Raymond garda le silence pendant une minute à peu près. Le jeune homme, debout, appuyé dans l’angle d’une fenêtre profonde, ne quittait pas des yeux le visage de son ami. Il y avait dans l’expression de sa physionomie un air provocateur, qui se retrouvait même dans son attitude, car il se tenait debout, les bras croisés, appuyé contre les lambris.

— Roland, j’espère que, puisque vous voici revenu, c’est que la raison qui vous a éloigné d’ici a cessé d’exister. Vous revenez parce que vous êtes guéri. Je ne puis m’imaginer qu’il en soit autrement, Roland ; je ne puis croire que vous m’avez manqué de parole.

— Que direz-vous donc si je suis revenu parce que j’ai reconnu que mon mal est incurable ! Que direz-vous, lorsque je vous affirmerai que je vous ai tenu parole, que j’ai essayé d’oublier, et que je suis revenu parce que je ne le peux pas !

— Roland !…

— Oui, c’est une fièvre insensée, n’est-ce pas ? très-insensée, très-misérable aux yeux du grave docteur qui l’étudie et qui regarde le malheureux patient se tordre et tressaillir, en écoutant les paroles de son délire.
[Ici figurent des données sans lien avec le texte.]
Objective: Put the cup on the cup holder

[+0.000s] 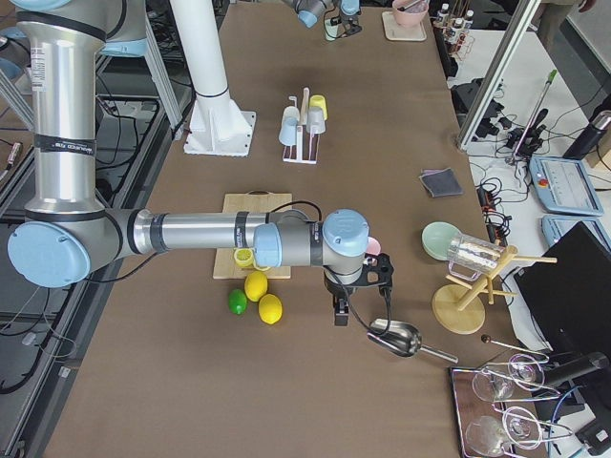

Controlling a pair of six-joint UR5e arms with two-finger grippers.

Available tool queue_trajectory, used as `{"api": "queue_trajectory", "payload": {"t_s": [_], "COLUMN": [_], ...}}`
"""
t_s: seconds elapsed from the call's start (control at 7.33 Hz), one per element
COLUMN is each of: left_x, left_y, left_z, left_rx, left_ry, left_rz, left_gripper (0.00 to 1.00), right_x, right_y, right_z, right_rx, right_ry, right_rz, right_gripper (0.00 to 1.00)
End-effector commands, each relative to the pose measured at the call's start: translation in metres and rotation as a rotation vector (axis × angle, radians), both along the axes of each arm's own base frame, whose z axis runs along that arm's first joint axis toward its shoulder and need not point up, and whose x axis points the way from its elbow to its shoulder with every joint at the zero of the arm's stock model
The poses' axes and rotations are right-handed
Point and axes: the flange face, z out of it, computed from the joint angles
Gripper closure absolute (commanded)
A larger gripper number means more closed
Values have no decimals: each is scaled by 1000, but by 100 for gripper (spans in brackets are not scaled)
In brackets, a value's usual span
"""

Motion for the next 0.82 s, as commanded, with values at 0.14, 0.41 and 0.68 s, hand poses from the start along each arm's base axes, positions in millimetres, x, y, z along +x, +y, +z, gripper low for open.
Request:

Avez-vous jamais vu un homme pris du delirium tremens attrapant des mouches imaginaires, et criant après les démons et les farfadets qui dansent sur son couvre-pieds ? Quelle déplorable maladie !… et dire que ce n’est rien que le résultat de quelques bouteilles d’eau de-vie prises en trop. Mais vous ne pouvez la guérir.